Is Greed Harmful?

Is Greed Harmful?

Is Greed Harmful?

On one hand, greed is linked to wanting more and more no matter how much you already have, on the other hand, it’s also what pushes people to perform better and run their own businesses, which benefits organisations and often allows us to progress as a society.  

What Is Greed?

Greed refers to an intense desire for material goods, power, and status and its main aim is to maximise your own interest.

Two Sides of Greed

The word itself has a negative connotation – it’s associated with harmful behaviours such as cheating or manipulation and neglecting other aspects of one’s life. For example, a rich person who wants to become even wealthier and pursues that goal might have no time to spend with their family. Greed is also harmful because it prevents us from focussing on other essential needs that we have to meet.

According to Abraham Maslow, all people have the same needs that are hierarchised. On the top of the pyramid, there’s the need for development and creativity that allows people to feel fulfilled. Below there’s ego, which is the need for self-esteem, power, recognition, and prestige. The third most important need is the need for being loved, included, and belong.

The fourth one is the need for safety and security. At the bottom, there are physical needs: the need for food, water, rest, and health. The top level of the pyramid is called self-actualization because it allows us to reach our full potential, while the other four levels are known as deficiency needs because meeting them doesn’t bring fulfillment and is just a step towards a higher level.

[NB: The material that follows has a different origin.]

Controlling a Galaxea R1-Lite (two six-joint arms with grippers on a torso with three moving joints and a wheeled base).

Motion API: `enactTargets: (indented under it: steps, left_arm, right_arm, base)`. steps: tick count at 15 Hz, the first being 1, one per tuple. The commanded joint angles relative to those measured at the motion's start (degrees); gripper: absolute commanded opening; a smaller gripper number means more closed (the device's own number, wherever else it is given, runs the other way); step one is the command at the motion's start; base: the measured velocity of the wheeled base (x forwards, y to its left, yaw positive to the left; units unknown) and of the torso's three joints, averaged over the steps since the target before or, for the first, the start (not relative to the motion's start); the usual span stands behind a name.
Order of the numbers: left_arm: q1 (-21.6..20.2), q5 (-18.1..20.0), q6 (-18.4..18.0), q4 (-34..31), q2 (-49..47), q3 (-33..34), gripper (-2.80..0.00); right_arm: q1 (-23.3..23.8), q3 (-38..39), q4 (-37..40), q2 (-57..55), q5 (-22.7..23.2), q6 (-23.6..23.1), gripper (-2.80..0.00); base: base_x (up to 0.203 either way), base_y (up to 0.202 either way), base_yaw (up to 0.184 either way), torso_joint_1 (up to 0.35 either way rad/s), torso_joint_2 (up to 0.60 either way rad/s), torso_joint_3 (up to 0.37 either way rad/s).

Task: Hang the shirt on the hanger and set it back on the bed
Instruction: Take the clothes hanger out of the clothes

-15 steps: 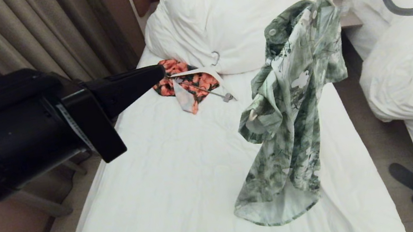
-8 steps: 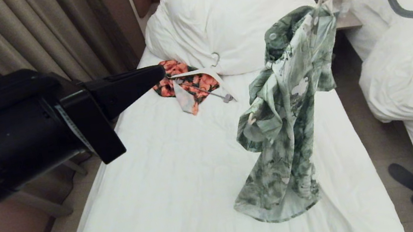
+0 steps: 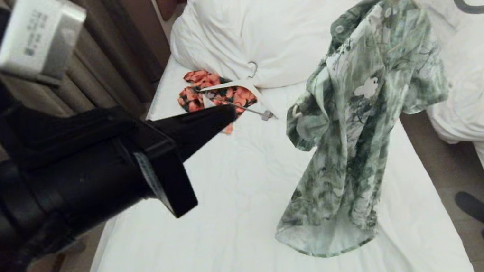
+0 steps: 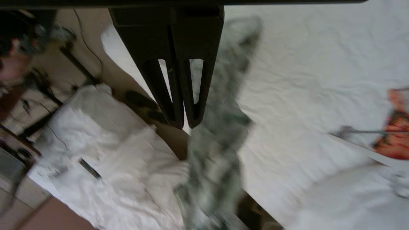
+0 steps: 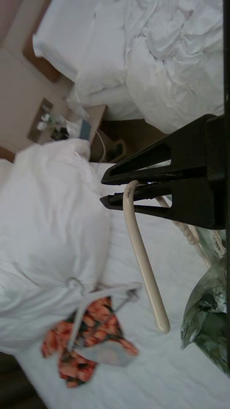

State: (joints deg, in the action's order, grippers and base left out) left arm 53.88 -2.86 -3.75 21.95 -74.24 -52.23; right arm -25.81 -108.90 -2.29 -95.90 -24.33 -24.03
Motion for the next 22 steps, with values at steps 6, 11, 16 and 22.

The problem with greed is that it traps us in these lower categories and we can’t advance to the final level of the pyramid.

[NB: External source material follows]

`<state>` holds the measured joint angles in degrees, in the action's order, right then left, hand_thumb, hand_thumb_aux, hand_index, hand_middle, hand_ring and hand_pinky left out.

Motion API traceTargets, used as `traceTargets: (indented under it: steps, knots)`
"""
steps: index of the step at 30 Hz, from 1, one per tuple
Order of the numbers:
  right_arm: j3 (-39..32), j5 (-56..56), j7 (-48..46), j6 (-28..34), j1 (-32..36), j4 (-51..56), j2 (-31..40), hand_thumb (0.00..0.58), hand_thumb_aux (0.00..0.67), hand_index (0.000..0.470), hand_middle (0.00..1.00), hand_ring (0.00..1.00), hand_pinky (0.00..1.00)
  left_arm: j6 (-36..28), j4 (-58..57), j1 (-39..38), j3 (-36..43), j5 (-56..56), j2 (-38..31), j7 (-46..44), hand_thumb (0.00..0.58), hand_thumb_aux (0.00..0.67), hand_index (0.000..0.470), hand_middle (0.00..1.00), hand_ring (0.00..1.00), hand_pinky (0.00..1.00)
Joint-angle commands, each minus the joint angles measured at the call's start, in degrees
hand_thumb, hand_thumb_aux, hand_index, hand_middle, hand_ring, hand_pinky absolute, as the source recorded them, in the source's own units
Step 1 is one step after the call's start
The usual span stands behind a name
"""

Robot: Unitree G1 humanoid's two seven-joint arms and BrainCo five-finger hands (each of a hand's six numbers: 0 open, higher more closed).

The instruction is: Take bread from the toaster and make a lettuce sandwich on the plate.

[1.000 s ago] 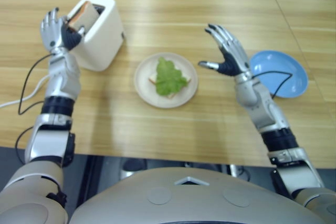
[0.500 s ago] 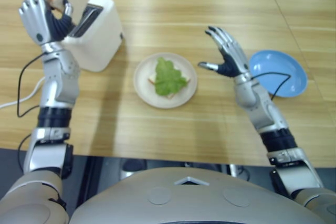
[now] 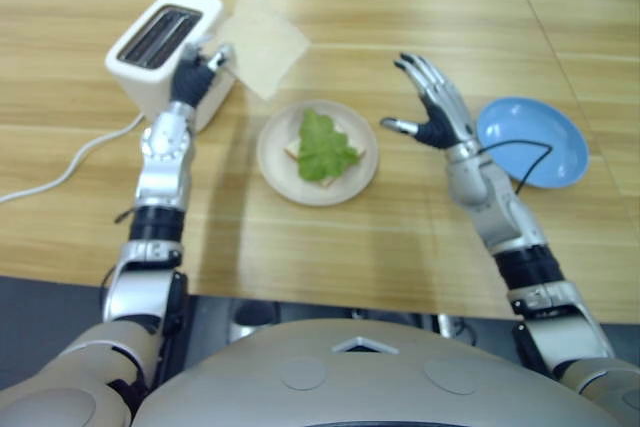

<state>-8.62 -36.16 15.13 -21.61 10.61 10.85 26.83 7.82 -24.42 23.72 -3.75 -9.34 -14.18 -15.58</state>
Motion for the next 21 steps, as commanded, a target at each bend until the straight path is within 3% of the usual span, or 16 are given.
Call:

Greed is also seen as a type of addiction. According to a psychologist, Leon F. Seltzer, who wrote an article for Psychology Today,  many people pursue wealth in an attempt to receive gratification, and the more they have, the more they want. [1] Since the mechanism behind it is similar to how addiction works, such people will need to make more money over time to enjoy the same dopamine high.

According to the author, greedy individuals tend to have low self-esteem and believe that getting rich will make them feel good enough.  

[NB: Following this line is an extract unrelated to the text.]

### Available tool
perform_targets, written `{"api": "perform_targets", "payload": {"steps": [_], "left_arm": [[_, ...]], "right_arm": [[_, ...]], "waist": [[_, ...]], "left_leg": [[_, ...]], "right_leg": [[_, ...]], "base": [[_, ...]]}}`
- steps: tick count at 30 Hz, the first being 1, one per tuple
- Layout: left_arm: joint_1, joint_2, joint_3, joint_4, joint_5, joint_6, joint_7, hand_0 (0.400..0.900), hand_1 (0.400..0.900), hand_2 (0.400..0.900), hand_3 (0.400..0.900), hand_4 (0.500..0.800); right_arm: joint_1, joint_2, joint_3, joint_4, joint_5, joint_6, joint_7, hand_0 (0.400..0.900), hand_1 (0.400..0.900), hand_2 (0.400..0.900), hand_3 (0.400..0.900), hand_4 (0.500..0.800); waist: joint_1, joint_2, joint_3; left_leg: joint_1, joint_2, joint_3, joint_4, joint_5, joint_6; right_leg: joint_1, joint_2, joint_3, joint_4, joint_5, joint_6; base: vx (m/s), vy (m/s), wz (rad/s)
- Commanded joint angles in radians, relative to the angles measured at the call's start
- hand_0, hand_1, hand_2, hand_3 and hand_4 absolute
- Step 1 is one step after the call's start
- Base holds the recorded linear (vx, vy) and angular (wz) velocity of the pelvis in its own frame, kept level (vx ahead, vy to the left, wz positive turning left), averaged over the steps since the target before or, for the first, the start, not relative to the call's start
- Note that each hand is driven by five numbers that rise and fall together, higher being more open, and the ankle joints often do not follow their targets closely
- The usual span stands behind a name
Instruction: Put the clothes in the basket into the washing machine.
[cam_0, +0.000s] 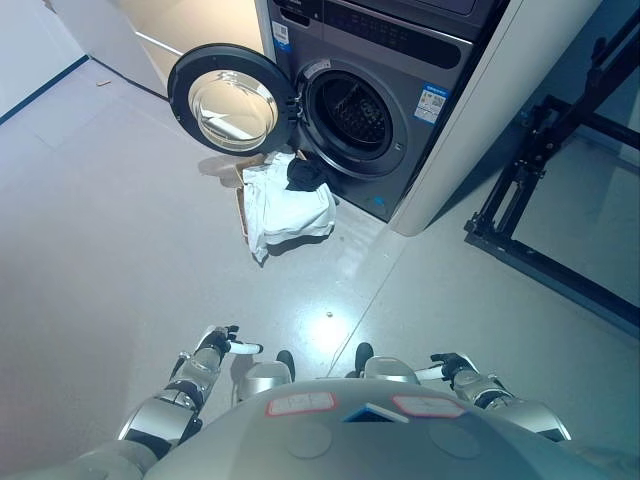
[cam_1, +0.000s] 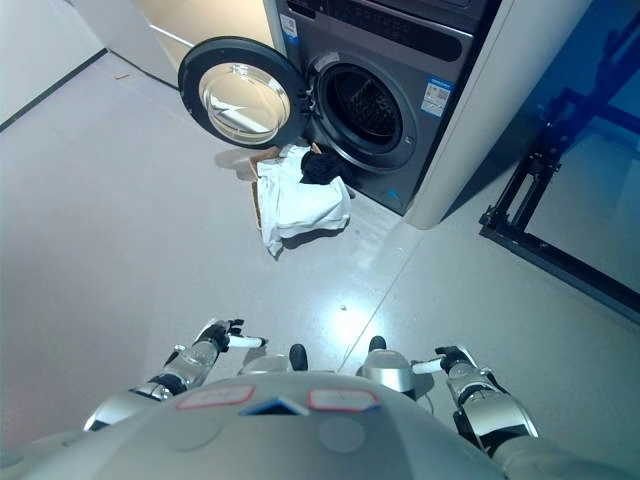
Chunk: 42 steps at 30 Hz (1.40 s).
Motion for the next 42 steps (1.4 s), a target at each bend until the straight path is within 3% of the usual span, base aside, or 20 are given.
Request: {"api": "perform_targets", "payload": {"steps": [1,9,17,21,24,25,27,31,32,35,37,39,42], "left_arm": [[-0.074,0.013,0.029,0.074,-0.011,-0.002,0.007,0.9,0.9,0.9,0.9,0.8],[-0.071,0.024,0.04,0.082,-0.013,0.002,0.008,0.9,0.9,0.9,0.9,0.8],[-0.078,0.035,0.041,0.075,-0.019,-0.001,0.009,0.9,0.9,0.9,0.9,0.8],[-0.094,0.047,0.046,0.068,-0.027,-0.005,0.015,0.9,0.9,0.9,0.9,0.8],[-0.103,0.061,0.053,0.07,-0.029,-0.003,0.016,0.9,0.9,0.9,0.9,0.8],[-0.108,0.065,0.052,0.067,-0.031,-0.001,0.017,0.9,0.9,0.9,0.9,0.8],[-0.117,0.069,0.046,0.067,-0.03,0.001,0.018,0.9,0.9,0.9,0.9,0.8],[-0.134,0.073,0.034,0.07,-0.025,-0.003,0.016,0.9,0.9,0.9,0.9,0.8],[-0.141,0.071,0.031,0.069,-0.021,-0.006,0.016,0.9,0.9,0.9,0.9,0.8],[-0.15,0.067,0.03,0.072,-0.007,-0.011,0.017,0.9,0.9,0.9,0.9,0.8],[-0.151,0.066,0.027,0.07,0.0,-0.011,0.016,0.9,0.9,0.9,0.9,0.8],[-0.144,0.069,0.029,0.067,0.002,-0.012,0.016,0.9,0.9,0.9,0.9,0.8],[-0.136,0.071,0.033,0.056,-0.011,-0.013,0.021,0.9,0.9,0.9,0.9,0.8]], "right_arm": [[-0.06,-0.026,0.037,0.076,-0.003,0.007,-0.012,0.9,0.9,0.9,0.9,0.8],[-0.065,-0.027,0.04,0.069,-0.002,0.005,-0.011,0.9,0.9,0.9,0.9,0.8],[-0.086,-0.027,0.054,0.05,-0.007,0.003,-0.011,0.9,0.9,0.9,0.9,0.8],[-0.108,-0.029,0.054,0.043,-0.001,-0.002,-0.015,0.9,0.9,0.9,0.9,0.8],[-0.113,-0.038,0.05,0.025,0.005,-0.012,-0.011,0.9,0.9,0.9,0.9,0.8],[-0.118,-0.042,0.052,0.019,0.007,-0.014,-0.015,0.9,0.9,0.9,0.9,0.8],[-0.125,-0.042,0.059,0.022,0.008,-0.016,-0.018,0.9,0.9,0.9,0.9,0.8],[-0.128,-0.055,0.056,0.023,0.007,-0.011,-0.024,0.9,0.9,0.9,0.9,0.8],[-0.131,-0.059,0.059,0.019,0.002,-0.01,-0.024,0.9,0.9,0.9,0.9,0.8],[-0.133,-0.066,0.062,-0.003,-0.002,-0.012,-0.021,0.9,0.9,0.9,0.9,0.8],[-0.139,-0.07,0.07,-0.029,0.003,-0.016,-0.018,0.9,0.9,0.9,0.9,0.8],[-0.134,-0.075,0.084,-0.052,0.011,-0.027,-0.017,0.9,0.9,0.9,0.9,0.8],[-0.14,-0.093,0.124,-0.089,-0.009,-0.035,-0.008,0.9,0.9,0.9,0.9,0.8]], "waist": [[0.005,-0.033,0.003],[0.008,-0.037,0.011],[0.018,-0.038,0.03],[0.028,-0.031,0.05],[0.018,-0.025,0.083],[0.009,-0.019,0.105],[-0.002,-0.006,0.132],[-0.028,-0.012,0.136],[-0.036,-0.028,0.131],[-0.07,-0.036,0.13],[-0.083,-0.042,0.125],[-0.092,-0.05,0.102],[-0.097,-0.043,0.081]], "left_leg": [[-0.019,-0.031,-0.017,0.004,-0.037,-0.012],[-0.025,-0.033,-0.018,0.004,-0.038,-0.007],[-0.052,-0.053,-0.017,0.004,-0.038,0.021],[-0.066,-0.072,-0.02,0.011,-0.038,0.05],[-0.054,-0.085,-0.037,0.023,-0.045,0.078],[-0.051,-0.084,-0.051,0.033,-0.046,0.087],[-0.048,-0.076,-0.072,0.042,-0.047,0.093],[0.006,-0.092,-0.113,0.034,-0.09,0.081],[0.028,-0.107,-0.123,0.027,-0.11,0.076],[0.124,-0.096,-0.155,0.005,-0.164,0.056],[0.167,-0.09,-0.175,0.004,-0.195,0.047],[0.198,-0.074,-0.195,0.012,-0.222,0.038],[0.16,-0.043,-0.205,0.176,-0.178,0.007]], "right_leg": [[0.038,-0.021,0.031,0.02,-0.036,0.059],[0.028,-0.022,0.035,0.024,-0.033,0.061],[-0.026,-0.036,0.059,0.08,-0.038,0.07],[-0.107,-0.046,0.072,0.233,-0.061,0.081],[-0.205,-0.059,0.095,0.472,0.014,0.089],[-0.242,-0.05,0.107,0.553,0.041,0.081],[-0.318,-0.015,0.128,0.669,0.025,0.063],[-0.357,-0.021,0.095,0.484,0.01,0.052],[-0.376,-0.036,0.087,0.371,0.037,0.063],[-0.392,-0.029,0.07,0.136,0.132,0.095],[-0.41,-0.01,0.086,0.114,0.159,0.103],[-0.389,0.02,0.118,0.118,0.156,0.083],[-0.367,0.073,0.129,0.172,0.124,0.05]], "base": [[0.0,0.0,0.0],[0.0,0.003,-0.01],[-0.01,0.046,-0.1],[-0.01,0.11,-0.08],[0.01,0.155,0.17],[0.01,0.151,0.32],[0.06,0.098,0.29],[0.28,-0.018,0.45],[0.4,-0.111,0.46],[0.42,-0.118,0.4],[0.38,-0.138,0.39],[0.37,-0.198,0.43],[0.37,-0.235,0.32]]}}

On the other hand, greed is also associated with wanting to acquire high social status and those with a stronger need for social status have been found to display better job performance and be more likely to help others. In some cases, greed could serve as a motivation to work harder. [2]

To sum up, greed might harm the individual but can be beneficial for organisations as long as they know how to channel their employees’ energy in the right way.